Board of Education Presentation

By Amy Wiltsie

Food insecurity refers to the lack of consistent access to enough food for an active, healthy life. It can result from various factors such as poverty, unemployment, low wages, high food prices, and inadequate social safety nets. Food insecurity can have severe consequences on physical and mental health, educational attainment, and overall well-being, making it a significant social and public health issue globally. There are 270,000 hungry people in Fairfield County. Here in Stratford, that number is close to 11%, or 5,000 residents. For students that means 60% of their families cannot afford food!

Did you know for children, food insecurity can have detrimental effects? It can lead to developmental delays, poor academic performance and behavioral problems. Do we think any of these things can be tied to the increased behavioral needs of our kids? The stress and anxiety associated with not having enough food can also affect a child’s emotional well-being and quality of life.

Well, as you can imagine, since children are in school more than they are at home, a school system plays a crucial role in addressing food insecurity. In collaboration with community partners, Stratford Public Schools not only supports free and reduced meals, we refer families to food assistance Programs like WIC and SNAP, local Food Pantries like Sterling House or South End Community Center, the YMCA and Community Services distribution site, and we encourage their use of evening and weekend backpack programs that sends food home to ensure they are eating, when not at school. At SHCC, that number is 215 every Friday.

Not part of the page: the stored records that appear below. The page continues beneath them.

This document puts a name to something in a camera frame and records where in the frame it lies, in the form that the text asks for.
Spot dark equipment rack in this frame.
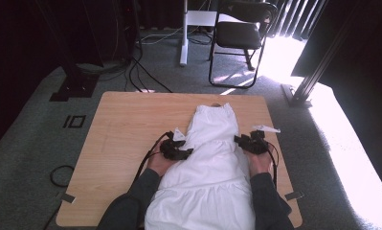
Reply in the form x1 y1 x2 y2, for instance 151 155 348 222
79 0 140 66

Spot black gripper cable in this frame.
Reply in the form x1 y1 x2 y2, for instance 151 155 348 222
267 142 281 190
129 131 173 193

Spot grey tape piece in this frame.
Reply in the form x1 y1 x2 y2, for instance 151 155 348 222
284 191 305 201
61 193 77 204

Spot metal profile stand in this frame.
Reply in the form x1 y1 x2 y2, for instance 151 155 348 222
281 0 365 108

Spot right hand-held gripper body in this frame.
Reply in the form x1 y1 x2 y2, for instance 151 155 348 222
244 125 281 156

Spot white desk frame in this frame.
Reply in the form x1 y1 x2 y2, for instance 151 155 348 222
179 0 241 67

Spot black stand with base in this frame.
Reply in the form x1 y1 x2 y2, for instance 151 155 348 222
34 0 101 103

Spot white dress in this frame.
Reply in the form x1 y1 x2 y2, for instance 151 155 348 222
144 103 257 230

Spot dark curtain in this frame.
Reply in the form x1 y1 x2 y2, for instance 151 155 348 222
290 0 382 196

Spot person's right hand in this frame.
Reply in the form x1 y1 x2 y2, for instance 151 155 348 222
247 145 275 178

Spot white floor cable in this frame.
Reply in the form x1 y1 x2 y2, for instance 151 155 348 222
140 26 184 46

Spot black floor cable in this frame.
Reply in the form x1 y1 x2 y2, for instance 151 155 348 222
131 57 173 94

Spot person's left hand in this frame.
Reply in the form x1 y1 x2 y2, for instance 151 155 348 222
146 142 177 177

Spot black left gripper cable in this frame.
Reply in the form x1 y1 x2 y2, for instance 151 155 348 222
129 131 173 193

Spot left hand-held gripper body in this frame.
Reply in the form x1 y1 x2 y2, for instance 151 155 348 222
159 127 187 161

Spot black folding chair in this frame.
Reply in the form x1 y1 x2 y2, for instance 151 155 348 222
208 0 279 89

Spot black cable loop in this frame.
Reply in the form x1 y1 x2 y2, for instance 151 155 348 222
49 165 76 188

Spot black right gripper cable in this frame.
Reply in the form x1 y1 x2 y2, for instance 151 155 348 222
267 142 281 190

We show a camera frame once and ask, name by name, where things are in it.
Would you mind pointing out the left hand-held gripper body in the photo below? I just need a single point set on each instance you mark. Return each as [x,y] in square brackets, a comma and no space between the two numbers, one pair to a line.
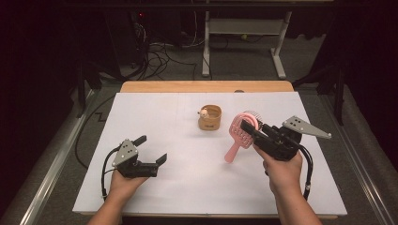
[128,164]

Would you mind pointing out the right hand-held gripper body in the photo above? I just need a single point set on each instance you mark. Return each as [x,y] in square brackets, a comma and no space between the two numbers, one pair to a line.
[278,143]

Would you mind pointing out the pink hairbrush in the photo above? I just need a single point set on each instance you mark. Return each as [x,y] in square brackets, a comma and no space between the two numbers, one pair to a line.
[239,137]

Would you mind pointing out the round wooden cup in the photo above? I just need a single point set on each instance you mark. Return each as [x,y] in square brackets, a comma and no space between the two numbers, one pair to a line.
[211,123]

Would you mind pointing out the person's left hand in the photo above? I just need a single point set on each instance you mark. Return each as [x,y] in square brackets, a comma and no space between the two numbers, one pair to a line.
[123,186]

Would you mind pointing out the person's right hand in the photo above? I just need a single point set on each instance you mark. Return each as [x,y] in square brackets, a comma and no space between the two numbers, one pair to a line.
[283,173]

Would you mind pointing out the white table board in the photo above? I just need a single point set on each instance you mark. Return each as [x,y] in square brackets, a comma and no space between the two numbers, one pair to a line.
[194,187]

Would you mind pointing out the small beige figurine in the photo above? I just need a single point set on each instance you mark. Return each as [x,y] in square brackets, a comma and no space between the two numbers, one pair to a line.
[203,112]

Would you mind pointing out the wooden table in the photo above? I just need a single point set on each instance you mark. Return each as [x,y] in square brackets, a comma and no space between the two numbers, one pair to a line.
[203,86]

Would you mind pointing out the dark metal stand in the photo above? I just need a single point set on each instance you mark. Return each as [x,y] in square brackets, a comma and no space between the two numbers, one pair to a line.
[83,87]
[339,93]

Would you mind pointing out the dark computer tower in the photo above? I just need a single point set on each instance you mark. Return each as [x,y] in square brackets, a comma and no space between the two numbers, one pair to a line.
[128,34]

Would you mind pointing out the metal floor rail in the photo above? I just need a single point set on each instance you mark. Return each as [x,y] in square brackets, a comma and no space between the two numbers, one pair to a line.
[53,168]
[356,156]

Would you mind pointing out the white metal stand frame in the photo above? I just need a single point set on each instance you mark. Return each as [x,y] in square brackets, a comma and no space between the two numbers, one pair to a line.
[244,26]

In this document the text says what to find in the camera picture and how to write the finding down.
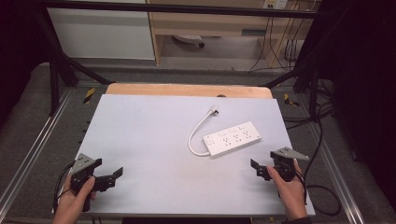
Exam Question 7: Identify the white cabinet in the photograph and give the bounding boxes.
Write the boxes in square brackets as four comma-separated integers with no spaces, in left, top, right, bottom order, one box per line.
[46,0,156,61]

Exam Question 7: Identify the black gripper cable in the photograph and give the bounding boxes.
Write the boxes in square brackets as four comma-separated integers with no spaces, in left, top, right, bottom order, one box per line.
[291,105,343,217]
[51,161,78,217]

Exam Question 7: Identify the person's left hand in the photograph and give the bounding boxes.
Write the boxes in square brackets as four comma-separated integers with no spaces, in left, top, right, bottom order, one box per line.
[50,175,97,224]

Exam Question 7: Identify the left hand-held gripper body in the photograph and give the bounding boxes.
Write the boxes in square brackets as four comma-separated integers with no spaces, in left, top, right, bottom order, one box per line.
[70,153,108,213]

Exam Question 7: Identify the black floor cables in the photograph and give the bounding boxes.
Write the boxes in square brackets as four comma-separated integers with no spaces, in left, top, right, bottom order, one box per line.
[282,78,335,131]

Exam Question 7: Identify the wooden table board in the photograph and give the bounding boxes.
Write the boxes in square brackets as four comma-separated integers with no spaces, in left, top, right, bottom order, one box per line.
[105,82,275,100]

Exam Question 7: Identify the person's right hand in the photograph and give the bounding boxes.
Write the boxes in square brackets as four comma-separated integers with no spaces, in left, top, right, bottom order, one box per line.
[266,159,309,222]

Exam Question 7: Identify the black curtain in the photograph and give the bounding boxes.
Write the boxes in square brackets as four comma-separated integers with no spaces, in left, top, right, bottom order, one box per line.
[0,0,60,125]
[300,0,396,213]

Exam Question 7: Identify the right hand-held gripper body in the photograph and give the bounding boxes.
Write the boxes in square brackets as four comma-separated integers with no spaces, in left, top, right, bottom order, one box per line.
[269,147,310,183]

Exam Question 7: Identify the white power strip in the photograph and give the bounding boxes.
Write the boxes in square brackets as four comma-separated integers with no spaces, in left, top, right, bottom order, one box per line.
[202,120,262,159]

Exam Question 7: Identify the wooden desk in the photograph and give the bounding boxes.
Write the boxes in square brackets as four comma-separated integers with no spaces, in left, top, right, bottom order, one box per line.
[146,0,316,67]

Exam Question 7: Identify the white power strip cable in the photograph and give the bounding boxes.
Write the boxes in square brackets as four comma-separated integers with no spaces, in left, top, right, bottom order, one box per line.
[187,110,214,158]

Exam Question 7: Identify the yellow cable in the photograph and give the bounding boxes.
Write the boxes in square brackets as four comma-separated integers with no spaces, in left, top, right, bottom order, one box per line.
[271,0,317,69]

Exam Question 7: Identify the black metal frame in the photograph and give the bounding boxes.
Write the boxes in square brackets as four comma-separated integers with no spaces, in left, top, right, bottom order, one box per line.
[31,0,331,117]

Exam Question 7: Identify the aluminium rail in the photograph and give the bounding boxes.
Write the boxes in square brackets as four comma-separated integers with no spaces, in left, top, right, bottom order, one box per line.
[306,122,366,224]
[0,88,77,213]

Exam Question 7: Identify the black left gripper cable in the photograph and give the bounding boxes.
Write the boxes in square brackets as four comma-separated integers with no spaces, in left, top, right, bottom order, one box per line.
[51,161,78,217]

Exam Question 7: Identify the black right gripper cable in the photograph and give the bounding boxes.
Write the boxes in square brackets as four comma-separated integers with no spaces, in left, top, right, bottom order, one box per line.
[291,105,343,217]

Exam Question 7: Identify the black hanging cables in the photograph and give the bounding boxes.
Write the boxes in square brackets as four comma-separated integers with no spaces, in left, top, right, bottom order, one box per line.
[247,13,304,73]

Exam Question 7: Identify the white wall socket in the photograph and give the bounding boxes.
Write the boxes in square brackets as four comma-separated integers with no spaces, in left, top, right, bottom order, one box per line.
[262,0,290,10]

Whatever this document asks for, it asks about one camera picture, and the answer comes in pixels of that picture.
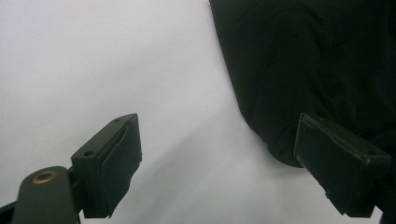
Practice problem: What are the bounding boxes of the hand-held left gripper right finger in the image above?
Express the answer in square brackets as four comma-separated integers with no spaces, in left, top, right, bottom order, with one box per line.
[293,112,392,218]

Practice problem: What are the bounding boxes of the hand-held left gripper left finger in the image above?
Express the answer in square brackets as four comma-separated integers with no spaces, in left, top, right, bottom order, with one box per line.
[70,112,144,219]

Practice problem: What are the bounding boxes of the black shorts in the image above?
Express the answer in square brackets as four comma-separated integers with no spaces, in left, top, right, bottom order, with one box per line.
[208,0,396,224]

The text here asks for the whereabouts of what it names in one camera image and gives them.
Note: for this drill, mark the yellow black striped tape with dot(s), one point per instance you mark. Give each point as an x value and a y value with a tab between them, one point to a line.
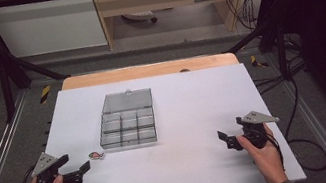
44	94
256	62

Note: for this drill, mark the office chair base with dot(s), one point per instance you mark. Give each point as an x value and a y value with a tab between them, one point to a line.
141	16

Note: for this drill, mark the clear plastic compartment box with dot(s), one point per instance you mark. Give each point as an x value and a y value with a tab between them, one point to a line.
128	122

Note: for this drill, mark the white cabinet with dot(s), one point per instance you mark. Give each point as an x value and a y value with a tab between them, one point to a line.
46	25

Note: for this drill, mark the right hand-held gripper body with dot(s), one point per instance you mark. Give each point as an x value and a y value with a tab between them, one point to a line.
255	129

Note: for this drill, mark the wooden table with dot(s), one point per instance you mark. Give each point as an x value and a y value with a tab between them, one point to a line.
147	71

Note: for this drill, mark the black metal frame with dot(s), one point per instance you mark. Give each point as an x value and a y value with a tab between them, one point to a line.
4	65

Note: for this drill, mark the person's right hand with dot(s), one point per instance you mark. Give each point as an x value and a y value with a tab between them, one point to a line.
264	158

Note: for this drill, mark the small fish-shaped sticker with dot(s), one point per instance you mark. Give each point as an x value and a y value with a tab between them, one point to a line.
96	155

More than 200 residents visit the pantry each week, and these residents have children who are enrolled in ten out of the thirteen Stratford schools. Every other Monday, Stratford Community Services and the Stratford YMCA serve on average, 150 hungry families. There are many other community partners working on this problem, who offer solutions.

We partners are including them. Inclusion is defined as the practice or policy of providing equal access to opportunities and resources. We are engaging them, which is defined as the act of invitation for participation and involvement. We are inspiring them. To inspire means to fill someone with the urge or ability to do or feel something. We also believe in humanity and having the provision of basic needs. We believe it is important to remove any stigma by creating a supportive and non-judgmental environment to ensure that students feel comfortable and live without ridicule or embarrassment. By supporting food distribution strategies and support options, schools can help alleviate food insecurity and create a healthier and more equitable learning environment.

Well, ladies and gentleman, on February 21st, the Stratford Board of Education policy review committee met at the administration office. At approximately 4:27 p.m., a BOE leader can be heard saying, “why do we not just say to parents, if you don’t pay, we aren’t feeding your kid?” Have we elected leaders who believe we punish parents by starving children? Shouldn’t those representing our children’s best interest be educated, have the expertise and experience to lead, or at the very least, be empathetic.

Members of the Board-every child deserves an equitable opportunity to their education, which begins with a full stomach. Let me make this easier for you. Equitable is defined as fair, impartial, just and reasonable. Opportunity is defined as a set of circumstances that make it possible to do or have something. And a full stomach is defined, well, I am sure anyone with a privileged upbringing knows what that means….

Parents who have outstanding lunch balances, I am sorry for these words. Our kids certainly deserve better- small classrooms, certified and experienced teachers, innovative programs that can be paid for, a fully funded education and positive role models in elected seats. But, for me, tonight, the bare minimum of what they deserve, not only as a Stratford student, but as a human being, is to be FED!

I urge you to be a part of the change our kids need, and call, email and meet with those elected to lead. Call them to action, to fundamentally be humane, and not threaten starving our children! Have your voices heard—our students and their families deserve it.